Compute the (coefficients of) smoothing cubic spline function using lam to control the tradeoff between the amount of smoothness of the curve and its proximity to the data.

Functional interface to FITPACK routines:

splrep(x, y[, w, xb, xe, k, task, s, t, ...])

Find the B-spline representation of a 1-D curve.

splprep(x[, w, u, ub, ue, k, task, s, t, ...])

Find the B-spline representation of an N-D curve.

splev(x, tck[, der, ext])

Evaluate a B-spline or its derivatives.

splint(a, b, tck[, full_output])

Evaluate the definite integral of a B-spline between two given points.

sproot(tck[, mest])

Find the roots of a cubic B-spline.

spalde(x, tck)

Evaluate all derivatives of a B-spline.

splder(tck[, n])

Compute the spline representation of the derivative of a given spline

splantider(tck[, n])

Compute the spline for the antiderivative (integral) of a given spline.

insert(x, tck[, m, per])

Insert knots into a B-spline.

Object-oriented FITPACK interface:

UnivariateSpline(x, y[, w, bbox, k, s, ext, ...])

1-D smoothing spline fit to a given set of data points.

InterpolatedUnivariateSpline(x, y[, w, ...])

1-D interpolating spline for a given set of data points.

LSQUnivariateSpline(x, y, t[, w, bbox, k, ...])

1-D spline with explicit internal knots.

2-D Splines#

For data on a grid:

RectBivariateSpline(x, y, z[, bbox, kx, ky, s])

Bivariate spline approximation over a rectangular mesh.

RectSphereBivariateSpline(u, v, r[, s, ...])

Bivariate spline approximation over a rectangular mesh on a sphere.

For unstructured data:

BivariateSpline()

Base class for bivariate splines.

SmoothBivariateSpline(x, y, z[, w, bbox, ...])

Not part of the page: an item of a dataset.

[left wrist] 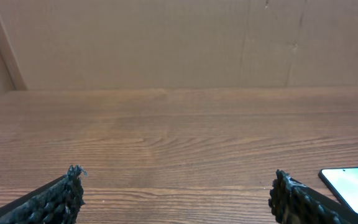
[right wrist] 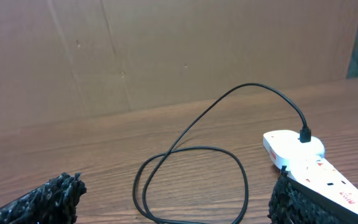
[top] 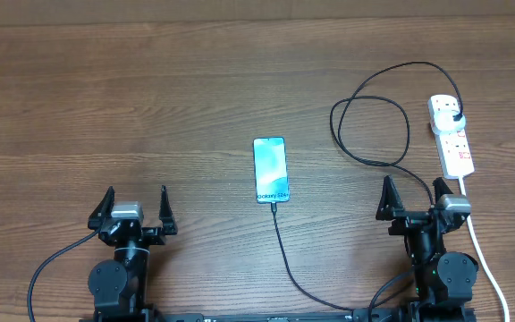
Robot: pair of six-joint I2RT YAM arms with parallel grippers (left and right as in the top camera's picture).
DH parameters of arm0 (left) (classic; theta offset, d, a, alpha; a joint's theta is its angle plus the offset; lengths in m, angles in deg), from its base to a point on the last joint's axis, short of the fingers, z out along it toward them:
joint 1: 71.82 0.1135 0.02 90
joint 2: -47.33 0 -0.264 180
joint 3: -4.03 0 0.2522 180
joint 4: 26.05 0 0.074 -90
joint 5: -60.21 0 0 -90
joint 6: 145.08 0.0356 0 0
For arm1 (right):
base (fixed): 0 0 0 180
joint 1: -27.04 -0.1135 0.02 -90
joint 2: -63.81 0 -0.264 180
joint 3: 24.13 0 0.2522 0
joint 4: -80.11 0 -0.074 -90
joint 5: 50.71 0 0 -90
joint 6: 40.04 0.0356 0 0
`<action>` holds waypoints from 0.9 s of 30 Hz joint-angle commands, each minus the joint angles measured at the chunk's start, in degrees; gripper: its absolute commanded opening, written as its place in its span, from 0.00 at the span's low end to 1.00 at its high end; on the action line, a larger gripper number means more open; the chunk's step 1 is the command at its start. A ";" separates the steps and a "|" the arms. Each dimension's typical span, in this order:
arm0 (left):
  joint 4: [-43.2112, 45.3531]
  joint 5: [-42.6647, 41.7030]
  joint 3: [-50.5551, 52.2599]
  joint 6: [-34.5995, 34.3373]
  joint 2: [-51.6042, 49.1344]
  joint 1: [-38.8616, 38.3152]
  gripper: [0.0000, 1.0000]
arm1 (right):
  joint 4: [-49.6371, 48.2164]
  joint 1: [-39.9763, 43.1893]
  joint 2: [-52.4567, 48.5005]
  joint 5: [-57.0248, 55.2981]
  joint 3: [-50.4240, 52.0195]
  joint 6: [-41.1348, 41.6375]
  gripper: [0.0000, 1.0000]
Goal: Plug charger to phone and switch on socket
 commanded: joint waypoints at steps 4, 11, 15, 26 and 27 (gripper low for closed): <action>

Smooth bivariate spline approximation.

SmoothSphereBivariateSpline(theta, phi, r[, ...])

Smooth bivariate spline approximation in spherical coordinates.

LSQBivariateSpline(x, y, z, tx, ty[, w, ...])

Weighted least-squares bivariate spline approximation.

LSQSphereBivariateSpline(theta, phi, r, tt, tp)

Weighted least-squares bivariate spline approximation in spherical coordinates.

Low-level interface to FITPACK functions:

bisplrep(x, y, z[, w, xb, xe, yb, ye, kx, ...])

Find a bivariate B-spline representation of a surface.

bisplev(x, y, tck[, dx, dy])

Evaluate a bivariate B-spline and its derivatives.

Additional tools#

lagrange(x, w)

Return a Lagrange interpolating polynomial.

approximate_taylor_polynomial(f, x, degree, ...)

Estimate the Taylor polynomial of f at x by polynomial fitting.

pade(an, m[, n])

Return Pade approximation to a polynomial as the ratio of two polynomials.

pchip is an alias of PchipInterpolator for backward compatibility (should not be used in new code).